> _EXERCISE DESCRIPTION_
In the listing below, locate the line that contains "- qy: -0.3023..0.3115" and the line that contains "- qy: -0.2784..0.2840". Restate word for word those two lines and every line between them, and nothing else.

> _SUPPLIED INFORMATION_
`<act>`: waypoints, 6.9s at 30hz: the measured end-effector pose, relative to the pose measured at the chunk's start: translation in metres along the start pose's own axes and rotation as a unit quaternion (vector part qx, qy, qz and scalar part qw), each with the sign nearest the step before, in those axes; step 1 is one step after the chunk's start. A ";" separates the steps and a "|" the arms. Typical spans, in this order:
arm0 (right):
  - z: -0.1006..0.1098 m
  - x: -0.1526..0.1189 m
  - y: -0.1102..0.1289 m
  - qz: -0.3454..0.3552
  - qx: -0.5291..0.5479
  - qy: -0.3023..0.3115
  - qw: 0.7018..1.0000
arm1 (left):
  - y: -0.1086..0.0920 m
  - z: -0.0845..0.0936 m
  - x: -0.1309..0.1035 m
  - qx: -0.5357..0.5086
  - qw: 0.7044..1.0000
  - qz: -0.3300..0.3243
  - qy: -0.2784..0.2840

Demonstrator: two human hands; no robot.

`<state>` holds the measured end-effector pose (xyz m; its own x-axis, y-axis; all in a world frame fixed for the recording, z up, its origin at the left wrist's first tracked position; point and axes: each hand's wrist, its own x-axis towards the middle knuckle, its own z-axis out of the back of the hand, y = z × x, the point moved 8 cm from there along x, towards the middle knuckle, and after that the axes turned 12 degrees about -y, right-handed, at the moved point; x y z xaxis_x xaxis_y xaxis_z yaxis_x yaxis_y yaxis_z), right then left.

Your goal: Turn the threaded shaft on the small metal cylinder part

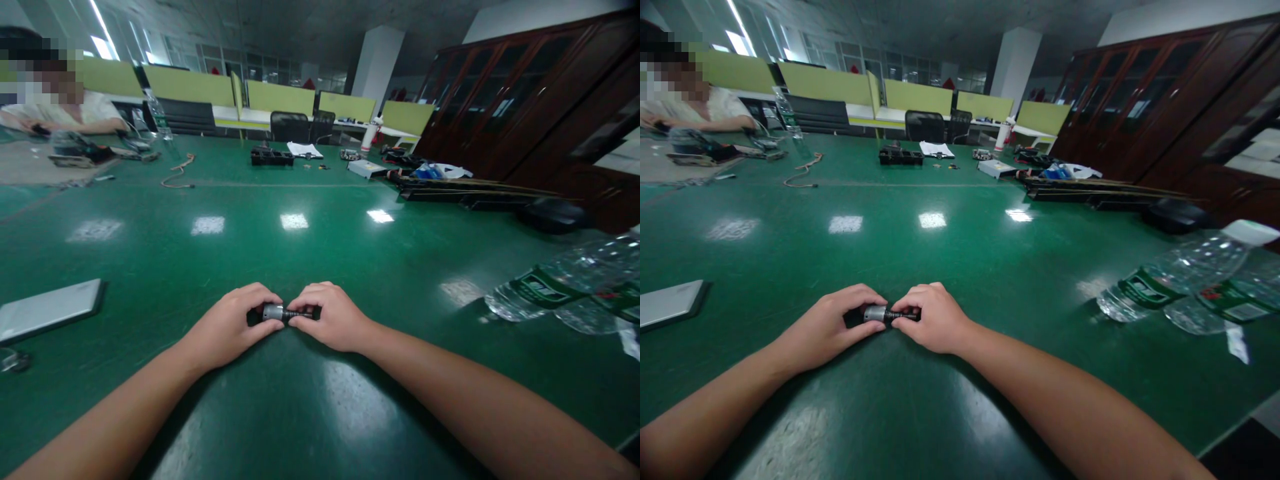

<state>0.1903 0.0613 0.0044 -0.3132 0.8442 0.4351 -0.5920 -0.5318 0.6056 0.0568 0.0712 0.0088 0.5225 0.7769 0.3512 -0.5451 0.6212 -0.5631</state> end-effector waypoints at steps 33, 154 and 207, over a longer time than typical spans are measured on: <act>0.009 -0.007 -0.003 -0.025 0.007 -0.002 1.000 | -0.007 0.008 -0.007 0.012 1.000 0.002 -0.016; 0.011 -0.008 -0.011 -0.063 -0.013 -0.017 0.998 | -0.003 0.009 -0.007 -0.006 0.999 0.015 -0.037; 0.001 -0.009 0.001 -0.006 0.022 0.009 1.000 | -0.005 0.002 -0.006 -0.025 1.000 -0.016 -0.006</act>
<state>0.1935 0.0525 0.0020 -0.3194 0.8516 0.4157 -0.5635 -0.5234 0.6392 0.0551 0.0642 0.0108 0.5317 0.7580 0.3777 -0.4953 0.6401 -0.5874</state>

> _ANSWER SECTION_
  - qy: -0.3023..0.3115
  - qw: 0.7018..1.0000
arm1 (left):
  - y: -0.1086..0.0920 m
  - z: -0.0845..0.0936 m
  - x: -0.1309..0.1035 m
  - qx: -0.5357..0.5086
  - qw: 0.7044..1.0000
  - qz: -0.3300..0.3243
  - qy: -0.2784..0.2840

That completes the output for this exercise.